Entrevista
maÍlson da nóbrega Economista, ex-ministro da Fazenda
O sistema financeiro é sólido

inflação de dois dígitos, recessão e crise política: o economista maílson da nóbrega observa agora alguns pontos semelhantes à recessão que o brasil enfrentou na década de 1980. a boa notícia é que, na avaliação dele, estamos melhor agora. com um mercado bem estruturado, mercado menos fechado, indústria mais moderna e agronegócio consolidado, as bases da recuperação estão asseguradas, afirma

Estamos vivendo a volta da inflação de dois dígitos, retração do emprego e do crescimento econômico. O senhor já declarou que o Brasil vive um cenário muito parecido com a recessão dos anos 1980. Quais são as diferenças e semelhanças entre esses dois momentos?

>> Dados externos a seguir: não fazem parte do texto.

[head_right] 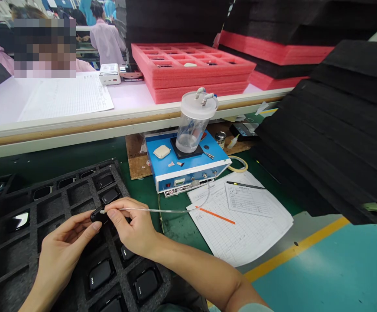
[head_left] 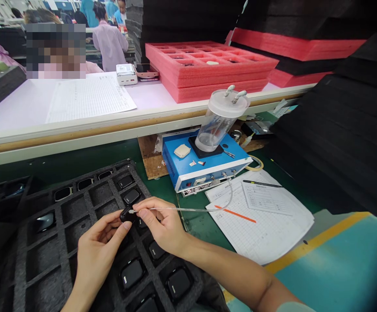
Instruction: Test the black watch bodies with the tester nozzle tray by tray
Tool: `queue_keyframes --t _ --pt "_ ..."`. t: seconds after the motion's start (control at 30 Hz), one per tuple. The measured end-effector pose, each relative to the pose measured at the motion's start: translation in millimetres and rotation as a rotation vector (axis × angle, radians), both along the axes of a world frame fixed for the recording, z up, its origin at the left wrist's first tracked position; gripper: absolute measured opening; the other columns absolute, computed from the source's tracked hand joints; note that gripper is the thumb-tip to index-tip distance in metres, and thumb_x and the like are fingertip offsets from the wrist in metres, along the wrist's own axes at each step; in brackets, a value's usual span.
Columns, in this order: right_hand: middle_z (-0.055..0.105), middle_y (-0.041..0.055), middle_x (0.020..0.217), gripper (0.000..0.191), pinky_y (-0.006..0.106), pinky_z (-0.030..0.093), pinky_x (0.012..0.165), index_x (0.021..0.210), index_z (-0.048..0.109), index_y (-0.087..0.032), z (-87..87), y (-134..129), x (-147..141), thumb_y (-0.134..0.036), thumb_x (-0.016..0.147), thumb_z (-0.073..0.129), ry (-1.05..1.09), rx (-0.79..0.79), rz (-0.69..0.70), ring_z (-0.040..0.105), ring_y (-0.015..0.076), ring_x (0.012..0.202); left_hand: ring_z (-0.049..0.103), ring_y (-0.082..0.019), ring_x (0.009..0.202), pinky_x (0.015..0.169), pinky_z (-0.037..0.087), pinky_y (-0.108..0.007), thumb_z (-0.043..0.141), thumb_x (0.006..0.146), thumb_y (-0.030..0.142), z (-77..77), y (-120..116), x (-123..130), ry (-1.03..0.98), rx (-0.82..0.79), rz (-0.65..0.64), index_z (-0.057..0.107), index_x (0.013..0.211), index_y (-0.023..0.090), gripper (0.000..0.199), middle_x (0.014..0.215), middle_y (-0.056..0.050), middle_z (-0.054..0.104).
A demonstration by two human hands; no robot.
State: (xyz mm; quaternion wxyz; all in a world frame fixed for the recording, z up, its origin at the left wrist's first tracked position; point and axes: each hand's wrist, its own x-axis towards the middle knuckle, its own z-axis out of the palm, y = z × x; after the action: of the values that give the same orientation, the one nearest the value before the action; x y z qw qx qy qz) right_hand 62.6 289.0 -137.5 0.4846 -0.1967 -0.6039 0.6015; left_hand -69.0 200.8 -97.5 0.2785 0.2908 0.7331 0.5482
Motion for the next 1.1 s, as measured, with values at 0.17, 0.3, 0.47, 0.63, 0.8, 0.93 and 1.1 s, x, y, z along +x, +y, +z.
queue_keyframes --t 0.17,0.3,0.47,0.63,0.8,0.93,1.1 --pt "0.074 0.0064 0.098 0.016 0.027 0.061 0.078 0.097 0.074 -0.021 -0.6 0.2 0.3 -0.029 0.095 0.061 0.005 -0.005 0.006 0.072 0.0167 0.090 0.072 -0.017 0.071 0.071 0.061 -0.024 0.092 0.052 0.041 0.5 0.4 0.6 0.004 -0.001 0.003 0.079 0.088 0.020 0.044 0.077 -0.003 0.077" --pt "0.074 0.0064 0.098 0.015 0.028 0.061 0.078 0.097 0.075 -0.021 -1.6 0.0 -0.2 -0.028 0.095 0.061 0.009 -0.017 0.003 0.072 0.0173 0.090 0.072 -0.019 0.071 0.070 0.062 -0.026 0.091 0.051 0.043 -1.1 0.0 -0.8 0.014 -0.002 0.007 0.079 0.088 0.019 0.046 0.076 -0.004 0.077" --pt "0.074 0.0070 0.098 0.015 0.029 0.061 0.077 0.097 0.075 -0.020 -1.9 0.2 -0.3 -0.027 0.095 0.062 0.007 -0.014 0.006 0.072 0.0181 0.090 0.073 -0.021 0.073 0.070 0.062 -0.030 0.088 0.059 0.044 -9.3 -0.8 -2.6 0.098 0.001 -0.038 0.078 0.092 0.018 0.043 0.079 -0.005 0.077" --pt "0.074 0.0057 0.099 0.015 0.031 0.063 0.082 0.098 0.074 -0.022 -4.9 -6.8 5.9 -0.028 0.097 0.061 0.033 -0.067 -0.036 0.072 0.0177 0.092 0.072 -0.021 0.078 0.072 0.060 -0.032 0.073 0.078 0.039 0.9 -4.9 -13.7 0.318 -0.029 -0.137 0.076 0.108 0.015 0.038 0.092 -0.008 0.078" --pt "0.074 0.0043 0.096 0.016 0.032 0.064 0.082 0.095 0.075 -0.022 -8.0 -11.6 9.1 -0.028 0.097 0.061 0.055 -0.088 -0.066 0.072 0.0168 0.091 0.068 -0.023 0.100 0.089 0.055 -0.038 0.054 0.093 0.024 12.0 -13.4 -41.5 0.736 -0.117 -0.111 0.068 0.122 0.016 0.033 0.113 -0.010 0.074" --pt "0.075 0.0041 0.095 0.016 0.030 0.065 0.080 0.094 0.076 -0.021 -8.2 -16.0 11.1 -0.030 0.097 0.063 0.017 -0.079 -0.071 0.073 0.0157 0.088 0.063 -0.025 0.105 0.097 0.051 -0.043 0.042 0.097 0.014 -2.9 -15.3 -38.1 0.893 -0.272 -0.357 0.069 0.122 0.017 0.037 0.113 -0.010 0.073" --pt "0.075 0.0056 0.095 0.018 0.032 0.066 0.079 0.093 0.076 -0.019 -11.5 -18.9 12.7 -0.034 0.095 0.065 -0.025 -0.092 -0.083 0.074 0.0166 0.085 0.060 -0.028 0.118 0.100 0.049 -0.043 0.052 0.095 0.018 1.0 -22.4 -39.7 1.060 -0.413 -0.279 0.067 0.128 0.017 0.036 0.130 -0.012 0.067"
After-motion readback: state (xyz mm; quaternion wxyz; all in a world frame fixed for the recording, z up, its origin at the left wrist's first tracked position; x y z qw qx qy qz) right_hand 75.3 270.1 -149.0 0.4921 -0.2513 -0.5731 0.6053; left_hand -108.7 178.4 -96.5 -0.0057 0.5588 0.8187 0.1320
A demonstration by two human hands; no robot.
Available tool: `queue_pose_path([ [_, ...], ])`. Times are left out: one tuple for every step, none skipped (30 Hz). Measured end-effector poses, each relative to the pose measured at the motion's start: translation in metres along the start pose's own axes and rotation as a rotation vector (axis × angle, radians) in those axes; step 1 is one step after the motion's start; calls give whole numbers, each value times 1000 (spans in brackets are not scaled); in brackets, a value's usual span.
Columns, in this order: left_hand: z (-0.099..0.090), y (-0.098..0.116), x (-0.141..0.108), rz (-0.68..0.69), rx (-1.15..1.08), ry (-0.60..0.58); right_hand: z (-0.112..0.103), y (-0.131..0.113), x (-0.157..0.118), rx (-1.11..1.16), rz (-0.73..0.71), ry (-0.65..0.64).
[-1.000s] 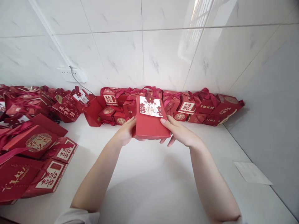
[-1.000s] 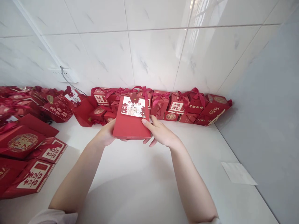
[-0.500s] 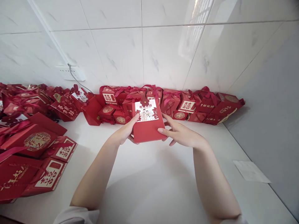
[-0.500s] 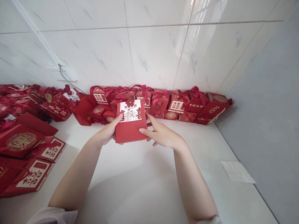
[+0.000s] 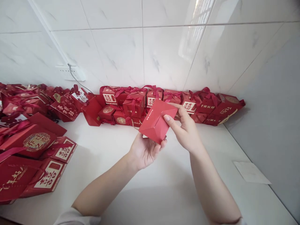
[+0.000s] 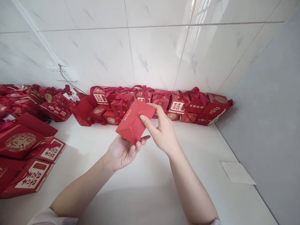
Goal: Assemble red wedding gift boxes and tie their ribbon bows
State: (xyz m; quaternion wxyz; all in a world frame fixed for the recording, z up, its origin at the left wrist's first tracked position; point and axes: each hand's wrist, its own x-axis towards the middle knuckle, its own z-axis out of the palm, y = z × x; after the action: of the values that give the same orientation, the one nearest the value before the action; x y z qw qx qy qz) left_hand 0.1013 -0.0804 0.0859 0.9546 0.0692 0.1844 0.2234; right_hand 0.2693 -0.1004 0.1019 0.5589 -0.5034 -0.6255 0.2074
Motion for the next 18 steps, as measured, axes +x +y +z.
queue_pose_path([
  [-1, -1, 1, 1, -4, 13, 0, 1, 1, -4, 6, -3],
  [-2, 1, 2, 14, 3, 30, 0, 3, 1, -15, 16, -6],
  [-2, 3, 3, 39, 17, 44, 0, 5, 2, -34, 23, -6],
  [-2, 6, 3, 63, 36, 53, 1, 6, 3, -59, 27, -5],
  [-1, 9, 3, 81, 55, 56, 2, 8, 4, -84, 26, -4],
  [0, 12, 3, 92, 73, 55, 4, 10, 5, -106, 21, -2],
  [1, 14, 2, 96, 89, 53, 6, 11, 6, -124, 16, 1],
  [2, 15, 2, 98, 101, 55, 9, 12, 6, -141, 12, 7],
  [3, 16, 1, 104, 107, 60, 12, 13, 5, -156, 11, 16],
  [3, 17, 1, 114, 110, 69, 15, 13, 5, -170, 14, 26],
  [3, 17, 1, 128, 109, 79, 18, 13, 4, -184, 18, 38],
  [3, 17, 1, 139, 107, 88, 21, 13, 3, -196, 20, 49],
  [2, 17, 1, 147, 106, 93, 24, 13, 2, -204, 20, 58],
  [2, 17, 1, 153, 105, 93, 26, 12, 1, -209, 17, 66],
  [1, 18, 1, 155, 105, 90, 27, 12, 1, -211, 13, 71],
  [1, 18, 1, 157, 108, 83, 28, 11, 1, -212, 8, 76],
  [0, 19, 1, 157, 114, 74, 28, 11, 1, -214, 1, 80],
  [1, 20, 1, 156, 120, 63, 28, 11, 1, -215, -7, 85],
])
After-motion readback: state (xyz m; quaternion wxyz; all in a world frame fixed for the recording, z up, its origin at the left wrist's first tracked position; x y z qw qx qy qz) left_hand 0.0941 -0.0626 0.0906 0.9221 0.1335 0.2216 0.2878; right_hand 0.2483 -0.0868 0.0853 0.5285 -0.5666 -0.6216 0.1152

Na verdade, declarei que o cenário atual tem semelhanças com o do governo Sarney, particularmente na dificuldade de aprovar medidas para enfrentar a crise econômica. Resta ao governo conduzir a economia de modo a evitar danos maiores e preservar o mínimo de normalidade. No geral, felizmente, a situação é muito melhor hoje do que antes.

 

Apenas na área política é pior, pois o presidente Sarney, embora fragilizado, mantinha capacidade de articulação muito melhor do que a de Dilma. No campo econômico, estamos bem melhores. Não há hiperinflação, o sistema financeiro é sólido e sofisticado, a economia é menos fechada, a indústria é mais moderna e o agronegócio se consolidou como um dos segmentos mais avançados e competitivos do país. Além disso, apesar de suas deficiências, a educação é bem melhor, incluindo um tempo de escolaridade que é quase o dobro daquela época. Finalmente, o país construiu instituições sólidas desde então.

 

O governo vem apostando na elevação da taxa de juros como uma ferramenta para controlar a inflação. Mas, aparentemente, o remédio está matando o doente. Essa fórmula se esgotou?

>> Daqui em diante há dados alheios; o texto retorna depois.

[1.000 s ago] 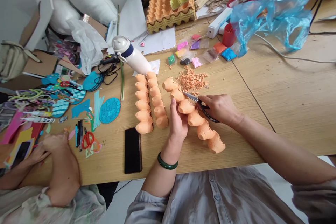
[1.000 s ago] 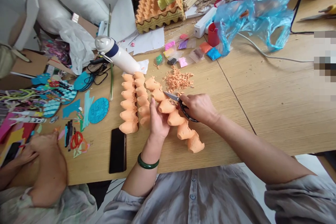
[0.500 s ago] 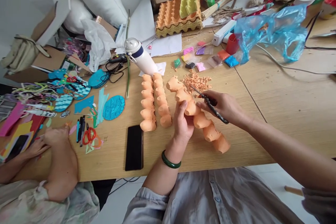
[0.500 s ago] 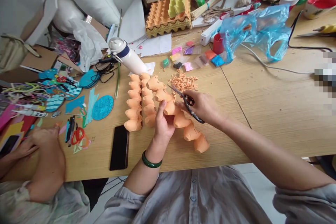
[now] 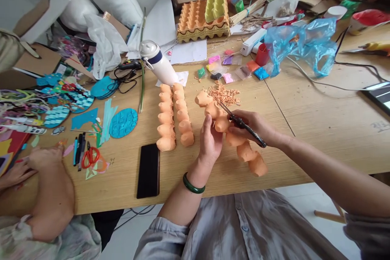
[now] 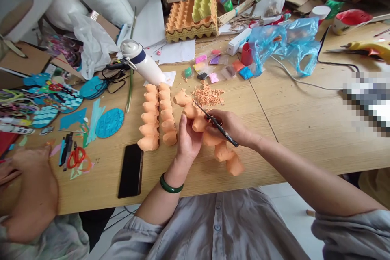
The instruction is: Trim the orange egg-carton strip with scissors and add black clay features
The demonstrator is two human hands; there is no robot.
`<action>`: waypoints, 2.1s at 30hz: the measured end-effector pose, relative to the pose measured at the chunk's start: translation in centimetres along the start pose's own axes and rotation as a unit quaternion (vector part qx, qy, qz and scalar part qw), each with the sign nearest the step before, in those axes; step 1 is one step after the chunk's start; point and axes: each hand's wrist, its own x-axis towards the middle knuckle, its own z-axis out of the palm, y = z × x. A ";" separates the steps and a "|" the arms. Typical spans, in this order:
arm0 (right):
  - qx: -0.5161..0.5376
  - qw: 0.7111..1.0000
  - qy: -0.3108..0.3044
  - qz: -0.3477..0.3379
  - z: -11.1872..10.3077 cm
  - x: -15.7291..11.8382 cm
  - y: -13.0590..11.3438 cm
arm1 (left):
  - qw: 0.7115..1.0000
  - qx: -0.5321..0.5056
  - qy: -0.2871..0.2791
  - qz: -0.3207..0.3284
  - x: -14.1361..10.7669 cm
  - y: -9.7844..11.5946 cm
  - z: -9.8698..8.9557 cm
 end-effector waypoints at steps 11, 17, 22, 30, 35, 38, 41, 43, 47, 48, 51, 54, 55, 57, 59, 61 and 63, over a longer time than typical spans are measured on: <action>-0.121 0.991 -0.059 -0.020 -3.7 0.1 -0.3 | 0.998 -0.038 0.026 -0.045 0.9 0.8 -0.7; -0.415 0.906 0.087 -0.003 -2.5 -1.4 -2.1 | 0.998 -0.050 0.017 -0.024 0.5 0.6 -0.6; -0.484 0.874 0.046 -0.008 -1.5 -2.6 -4.4 | 0.998 -0.038 0.030 -0.026 -0.2 0.6 0.4; -0.508 0.861 -0.003 -0.014 -0.5 -3.2 -6.0 | 0.998 -0.032 0.037 -0.028 -1.1 1.0 1.3; -0.540 0.841 -0.024 -0.015 0.2 -3.2 -6.2 | 0.999 -0.045 0.002 -0.012 -1.2 0.7 1.0; -0.558 0.829 -0.032 -0.015 0.1 -3.2 -6.0 | 0.999 -0.054 -0.003 -0.006 -1.1 0.6 0.9; -0.559 0.828 -0.035 -0.008 -0.1 -3.0 -5.8 | 0.999 -0.052 -0.001 -0.003 -1.0 0.6 0.9; -0.553 0.832 -0.040 0.004 -0.4 -2.9 -5.8 | 0.999 -0.048 0.006 -0.010 -0.9 0.5 0.9; -0.536 0.844 -0.029 0.003 -1.0 -3.0 -6.0 | 0.998 -0.045 0.034 -0.020 -0.9 0.7 1.0; -0.533 0.846 -0.018 -0.002 -1.1 -3.0 -6.0 | 0.998 -0.043 0.036 -0.018 -0.9 0.7 1.0; -0.533 0.846 0.001 0.002 -1.1 -3.2 -6.1 | 0.999 -0.036 0.028 -0.005 -0.9 0.7 0.9; -0.539 0.842 -0.018 0.027 -0.7 -3.2 -6.4 | 0.999 -0.034 0.018 0.006 -0.9 0.5 0.8; -0.541 0.840 -0.025 0.032 -0.5 -3.2 -6.5 | 0.999 -0.036 0.015 0.009 -0.9 0.5 0.7; -0.547 0.836 -0.039 0.034 -0.3 -3.0 -6.6 | 0.999 -0.040 0.014 0.008 -0.9 0.4 0.7; -0.549 0.834 -0.052 0.030 -0.4 -2.9 -6.6 | 0.999 -0.037 0.020 -0.002 -0.9 0.5 0.7; -0.550 0.832 -0.066 0.024 -0.6 -2.7 -6.6 | 0.999 -0.034 0.025 -0.012 -0.9 0.5 0.7; -0.552 0.831 -0.073 0.020 -0.8 -2.5 -6.5 | 0.999 -0.033 0.026 -0.012 -0.9 0.6 0.7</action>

A meu ver, o Banco Central sinaliza que não vai haver elevação da taxa de juros. Promete manter a Selic nos atuais 14,25% por muito tempo. Não vejo necessidade de nova elevação. Não se pode descartar, todavia, uma redução até o fim do ano para algo como 13%, por pressão política sobre o Banco Central, que neste governo parece ter perdido sua autonomia.

 

Santa Catarina é um Estado industrializado e que tem boa parte da produção voltada para o comércio exterior. Em 2015, fechou com uma queda nos embarques na ordem de 15%, não muito diferente da média do país. Como o senhor vê o ano de 2016 para a indústria?

A indústria brasileira deve continuar a amargar o declínio de sua atividade em 2016. O PIB do setor pode cair de 5% a 6%. Seria pior se não fossem os ganhos de competitividade decorrentes da expressiva desvalorização do real. Os ganhos de comércio – aumento das exportações e queda das importações – devem contribuir para estabilizar a economia a partir do segundo semestre. Para quem exporta ou pode substituir importações na cadeia produtiva, o ano de 2016 será positivo ou menos desastroso.

 

O crescimento econômico que o país experimentou nos últimos anos esteve, em grande parte, atrelado à expansão do poder de consumo das famílias. Essa fórmula chegou ao limite?

A expansão do consumo é importante para animar a economia, mas o crescimento, particularmente nos anos do governo Lula, decorreu de um maná dos céus, isto é, os ganhos de comércio resultantes das exportações de commodities a preços muito favoráveis, e dos efeitos retardados das reformas de governos anteriores, em especial do FHC, que geraram ganhos expressivos de produtividade. Como costuma dizer o prêmio Nobel de Economia, Paul Krugman, “a produtividade não é tudo na economia. É quase tudo”. O estímulo ao consumo dos últimos anos foi excessivo e explica em grande parte a atual crise econômica. Expandir o consumo sem aumentar a oferta é contratar mais inflação, mais importações e menos exportações, exatamente o que aconteceu, em especial pelo efeito da desastrada Nova Matriz Econômica do governo Dilma.

 

Qual é a sua aposta para 2016? O país voltará neste ano a crescer ou ainda precisaremos ter paciência?

Creio que 2016 ainda será um ano difícil, recessivo, com queda de 4% do PIB, desemprego de 12% a 13% e inflação de 7,5% ou mais. A confiança de empresários e consumidores continuará baixa. O dado positivo é a recuperação do setor externo que pode contribuir com dois pontos de percentagem ou mais para o crescimento do PIB. O lado doméstico – consumo das famílias, investimentos e gastos do governo – deve cair mais de 6%. Como disse o economista-chefe do Banco Itaú, Ilan Goldfajn, a “sensação térmica” será maior do que a indicada no desempenho do PIB.